## Work to complete
The listing below should be reproduced exactly, with the pictures omitted.

## Data section
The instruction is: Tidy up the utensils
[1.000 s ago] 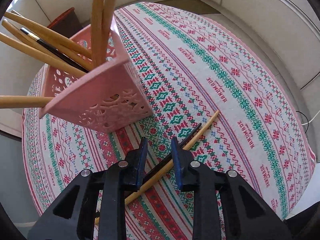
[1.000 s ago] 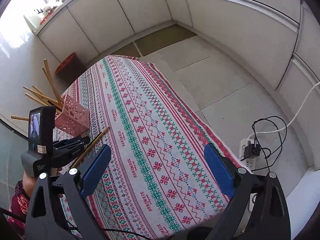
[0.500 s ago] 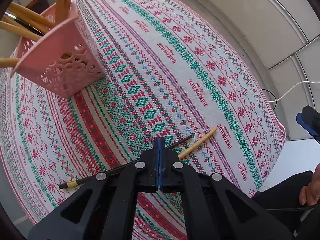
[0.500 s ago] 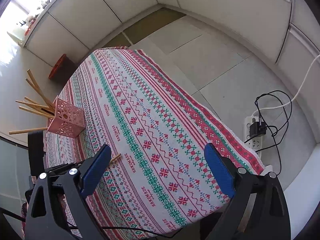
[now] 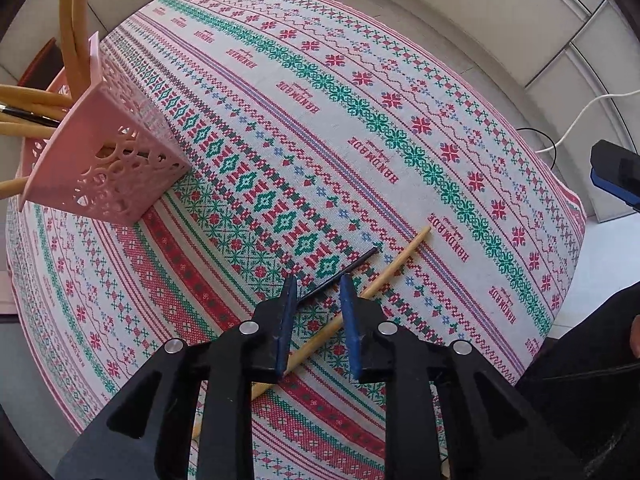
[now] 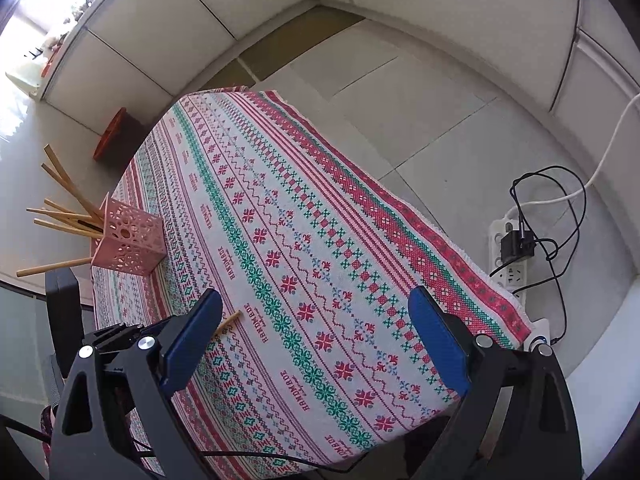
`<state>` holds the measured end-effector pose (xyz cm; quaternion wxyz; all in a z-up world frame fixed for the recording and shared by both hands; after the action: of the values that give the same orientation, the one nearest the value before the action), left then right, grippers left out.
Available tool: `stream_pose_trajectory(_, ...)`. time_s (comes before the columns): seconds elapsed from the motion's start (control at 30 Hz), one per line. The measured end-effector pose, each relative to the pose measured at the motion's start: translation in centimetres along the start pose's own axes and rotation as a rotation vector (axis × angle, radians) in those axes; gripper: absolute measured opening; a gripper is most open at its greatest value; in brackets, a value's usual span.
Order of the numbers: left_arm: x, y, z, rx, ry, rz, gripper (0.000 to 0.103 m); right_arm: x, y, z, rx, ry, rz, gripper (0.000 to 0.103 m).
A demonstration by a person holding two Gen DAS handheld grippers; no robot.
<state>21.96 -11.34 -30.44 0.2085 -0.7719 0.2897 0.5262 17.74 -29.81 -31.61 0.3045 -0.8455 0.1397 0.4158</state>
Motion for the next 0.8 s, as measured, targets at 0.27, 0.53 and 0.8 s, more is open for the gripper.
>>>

## Task response
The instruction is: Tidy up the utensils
[1.000 s ago] 
[1.000 s ago] 
[0.500 s ago] 
[0.500 s ago] 
[now] 
[now] 
`<state>` holds the measured end-effector pose (xyz cm; quaternion wxyz; all in a z-up world frame fixed for the recording and shared by both hands; after the action: of the values that give the same orientation, the one nearest the value before the action), left then right, grippers left out.
Available tool: `stream_pose_trajectory(_, ...)`. time_s (comes before the columns): seconds elapsed from the motion's start (control at 30 Hz), one per line. The measured end-effector pose, each relative to the pose measured at the motion's start: translation in centimetres along the start pose's own axes and rotation as a rotation vector (axis × angle, radians) in those axes; gripper: absolute measured opening; a gripper is most open at its greatest value; in brackets, a value's usual span.
Order of the numbers: left_arm: x, y, z, rx, ry, rz, gripper (0.000 to 0.103 m); right_arm: x, y, z, rx, ry, rz, gripper (0.000 to 0.103 m).
A demonstration by a person holding two Gen DAS handheld grippers; no robot.
<state>21.96 -11.34 -30.44 0.2085 -0.7719 0.2897 0.5262 17.74 -29.81 -31.61 0.3045 -0.8455 0.1397 0.4158</state>
Motion for the next 0.8 s, as measured, targets at 0.27, 0.53 and 0.8 s, more is open for the gripper.
>>>

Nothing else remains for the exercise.